Der Bundesverband der niedergelassenen Kinderchirurgen Deutschlands habe seinen Mitgliedern empfohlen von rituellen Beschneidungen abzusehen, sagte der Verbandsvorsitzende Ralf Tanz der "Frankfurter Allgemeinen Sonntagszeitung". Das Landgericht Köln hatte am Dienstag die Beschneidung eines minderjährigen Jungen aus religiösen Gründen als Körperverletzung bewertet.
Der Präsident der Bundesärztekammer, Frank Ulrich Montgomery, sagte, er werde die Ärzte nun ebenfalls darauf hinweisen müssen, "welches Risiko sie eingehen". Der stellvertretende Präsident der Deutschen Gesellschaft für Kinderchirurgie, Bernd Tillig, empfahl Eltern, die Beschneidung ihrer Söhne soweit wie möglich hinauszuzögern bis zu einem Alter, in dem sie selbst entscheidungsfähig seien.
Kliniken reagieren unterschiedlich
Tillig ist Chefarzt und Direktor der Kinder- und Neugeborenenchirurgie und der Kinderurologie des Vivantes Klinikums Neukölln in Berlin.

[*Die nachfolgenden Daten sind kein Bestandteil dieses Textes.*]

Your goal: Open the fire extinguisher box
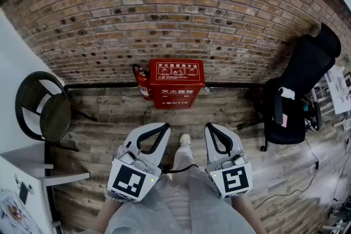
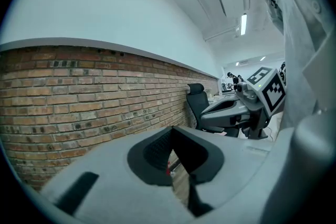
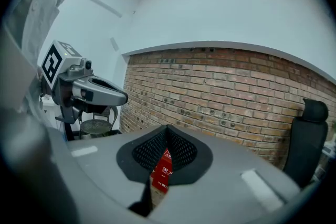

Er habe an seiner Klinik muslimische Jungen beschnitten und werde dies auch weiterhin tun, sagte Tillig der Sonntagszeitung, zog jedoch eine klare Grenze bei der Beschneidung von Säuglingen: "Im Neugeborenenalter lehnen wir Beschneidungen definitiv ab."
Der Oberarzt in der Urologie des Universitätsklinikums Charité in Berlin, Ahmed Magheli, sagte dem Blatt, bisher habe man, wenn auch "relativ unregelmäßig", Beschneidungen aus religiösen Gründen vorgenommen. Nach dem Kölner Urteil werde man diese Praxis "natürlich ändern". Auch Gralf Popken, Fachgruppenleiter Urologie der Helios-Kliniken, bestätigte auf Anfrage, man nehme nur noch Beschneidungen bei Patienten vor, die mündig seien und ihre Einwilligung gegeben hätten. Die Beschneidung von Jungen wird vor allem unter jüdischen und muslimischen Gläubigen praktiziert.